[Task inputs — start]

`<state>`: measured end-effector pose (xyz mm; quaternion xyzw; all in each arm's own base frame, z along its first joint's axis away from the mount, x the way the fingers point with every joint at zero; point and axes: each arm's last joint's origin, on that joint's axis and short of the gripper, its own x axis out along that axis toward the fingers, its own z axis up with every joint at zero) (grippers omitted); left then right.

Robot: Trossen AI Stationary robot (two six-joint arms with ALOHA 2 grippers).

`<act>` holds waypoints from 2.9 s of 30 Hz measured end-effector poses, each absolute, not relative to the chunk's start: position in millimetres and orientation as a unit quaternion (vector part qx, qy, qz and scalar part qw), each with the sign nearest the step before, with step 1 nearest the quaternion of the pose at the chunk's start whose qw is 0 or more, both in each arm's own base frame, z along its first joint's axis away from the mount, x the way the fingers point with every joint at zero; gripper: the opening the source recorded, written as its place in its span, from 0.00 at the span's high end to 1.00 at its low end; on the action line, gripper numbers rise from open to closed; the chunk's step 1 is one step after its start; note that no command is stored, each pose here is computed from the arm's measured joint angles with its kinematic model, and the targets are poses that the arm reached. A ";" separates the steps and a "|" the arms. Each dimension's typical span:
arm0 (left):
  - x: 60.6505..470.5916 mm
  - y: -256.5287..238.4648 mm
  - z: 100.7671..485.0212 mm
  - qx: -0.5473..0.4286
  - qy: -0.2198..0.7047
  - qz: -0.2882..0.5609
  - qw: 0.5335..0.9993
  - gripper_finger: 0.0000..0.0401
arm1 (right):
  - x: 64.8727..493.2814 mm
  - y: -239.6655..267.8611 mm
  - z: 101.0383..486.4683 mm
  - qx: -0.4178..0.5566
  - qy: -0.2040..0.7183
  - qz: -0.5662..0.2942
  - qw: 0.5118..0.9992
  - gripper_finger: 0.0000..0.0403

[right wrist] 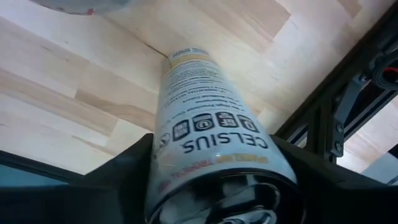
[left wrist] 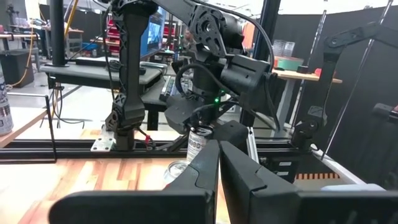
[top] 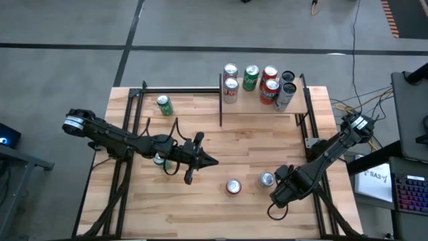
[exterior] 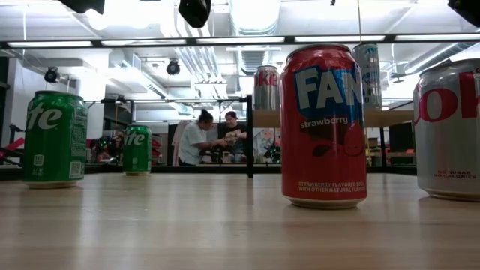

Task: Place canned beverage on shelf
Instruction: Put the white soda can on the shelf aligned to the right of the other silver soda cans

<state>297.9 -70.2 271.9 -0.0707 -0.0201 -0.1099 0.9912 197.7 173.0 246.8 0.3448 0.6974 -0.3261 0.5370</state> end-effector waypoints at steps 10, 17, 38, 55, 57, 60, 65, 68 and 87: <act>297.9 -70.2 271.6 -0.065 -0.019 -0.110 0.992 1.00 | 187.4 163.9 254.3 0.339 0.695 -0.362 0.521 0.41; 297.9 -70.2 271.6 -0.021 -0.024 -0.109 0.994 1.00 | 174.7 149.2 278.2 0.316 0.663 -0.402 0.547 0.41; 298.8 -61.9 269.0 0.110 -0.009 0.032 0.993 0.58 | 228.0 103.4 352.5 0.182 0.386 -0.333 0.841 0.41; 313.1 -49.7 244.6 0.145 0.044 0.096 0.984 0.23 | 298.2 71.7 344.5 0.085 0.356 -0.290 0.884 0.41; 319.3 -46.1 232.0 0.166 0.066 0.130 0.975 0.23 | 302.3 69.2 344.4 0.085 0.356 -0.293 0.883 0.41; 324.2 -43.1 223.1 0.195 0.077 0.201 0.957 0.23 | 307.7 66.7 341.2 0.086 0.365 -0.292 0.880 0.41; 335.5 -43.4 216.5 0.236 0.085 0.229 0.940 0.23 | 311.7 62.9 339.2 0.091 0.367 -0.295 0.878 0.41; 346.5 -44.6 215.7 0.256 0.097 0.239 0.932 0.23 | 313.8 61.5 337.5 0.086 0.368 -0.297 0.877 0.41; 378.2 -48.4 211.7 0.263 0.129 0.283 0.913 0.42 | 320.2 61.8 339.9 0.070 0.364 -0.268 0.889 0.26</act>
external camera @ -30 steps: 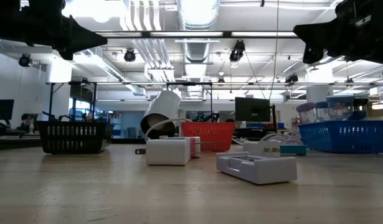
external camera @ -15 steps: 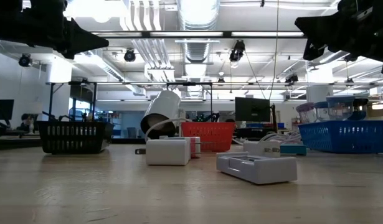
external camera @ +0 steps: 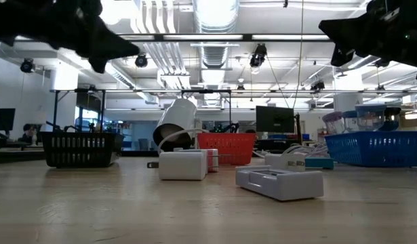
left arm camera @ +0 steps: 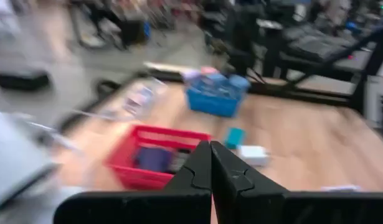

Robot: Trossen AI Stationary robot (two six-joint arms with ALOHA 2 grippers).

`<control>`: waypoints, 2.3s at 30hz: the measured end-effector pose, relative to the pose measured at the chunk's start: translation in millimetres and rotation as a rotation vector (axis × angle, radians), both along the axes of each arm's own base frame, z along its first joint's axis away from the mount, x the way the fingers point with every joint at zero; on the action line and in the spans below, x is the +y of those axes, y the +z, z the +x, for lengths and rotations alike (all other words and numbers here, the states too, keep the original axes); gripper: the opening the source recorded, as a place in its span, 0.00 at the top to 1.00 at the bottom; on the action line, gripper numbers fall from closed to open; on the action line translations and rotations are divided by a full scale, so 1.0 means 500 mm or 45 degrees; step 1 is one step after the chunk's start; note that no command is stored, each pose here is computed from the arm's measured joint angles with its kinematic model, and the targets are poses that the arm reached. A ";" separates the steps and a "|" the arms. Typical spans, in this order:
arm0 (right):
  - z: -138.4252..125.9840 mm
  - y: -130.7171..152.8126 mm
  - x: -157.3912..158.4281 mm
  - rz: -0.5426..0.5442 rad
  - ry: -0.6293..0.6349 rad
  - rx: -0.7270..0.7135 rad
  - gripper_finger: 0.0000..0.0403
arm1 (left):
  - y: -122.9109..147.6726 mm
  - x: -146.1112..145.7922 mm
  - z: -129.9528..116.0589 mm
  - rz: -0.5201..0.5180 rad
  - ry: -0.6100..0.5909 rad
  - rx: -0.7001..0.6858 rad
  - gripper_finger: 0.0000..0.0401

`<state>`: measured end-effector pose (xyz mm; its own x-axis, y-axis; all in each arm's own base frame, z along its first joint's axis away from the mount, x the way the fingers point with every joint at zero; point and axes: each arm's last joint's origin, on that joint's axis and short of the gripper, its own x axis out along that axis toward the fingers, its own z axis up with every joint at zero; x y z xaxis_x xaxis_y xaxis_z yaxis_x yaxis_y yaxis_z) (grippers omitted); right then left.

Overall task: Pick & Place Office items
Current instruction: Put the left white charger adapter into the black basket

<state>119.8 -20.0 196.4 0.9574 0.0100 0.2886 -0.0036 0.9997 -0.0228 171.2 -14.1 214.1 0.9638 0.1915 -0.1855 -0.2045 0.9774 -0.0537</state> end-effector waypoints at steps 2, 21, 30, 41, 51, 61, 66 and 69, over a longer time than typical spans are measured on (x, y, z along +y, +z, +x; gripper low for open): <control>0.000 0.001 -0.002 0.017 -0.035 -0.009 0.98 | 0.000 -0.009 0.039 -0.076 -0.047 0.076 1.00; -0.001 0.004 -0.003 0.102 -0.047 -0.035 0.98 | -0.091 -0.179 0.305 -0.294 -0.323 0.738 0.79; -0.002 0.005 -0.003 0.140 -0.028 -0.039 0.98 | -0.096 -0.211 0.316 -0.236 -0.352 0.747 0.45; -0.003 0.009 -0.002 0.165 -0.017 -0.064 0.98 | -0.132 -0.219 0.311 -0.077 -0.292 0.834 0.19; -0.002 0.007 -0.002 0.208 0.002 -0.054 0.98 | -0.140 -0.226 0.304 -0.127 -0.330 0.894 0.19; -0.003 0.010 -0.002 0.262 0.024 -0.077 0.98 | -0.142 -0.225 0.301 -0.161 -0.285 0.906 0.23; -0.004 0.013 -0.002 0.264 0.028 -0.094 0.98 | -0.146 -0.222 0.296 -0.205 -0.240 0.942 0.23; -0.004 0.012 -0.002 0.259 0.025 -0.089 0.98 | -0.147 -0.222 0.295 -0.203 -0.235 0.955 0.23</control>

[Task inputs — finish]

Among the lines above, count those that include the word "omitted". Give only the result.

2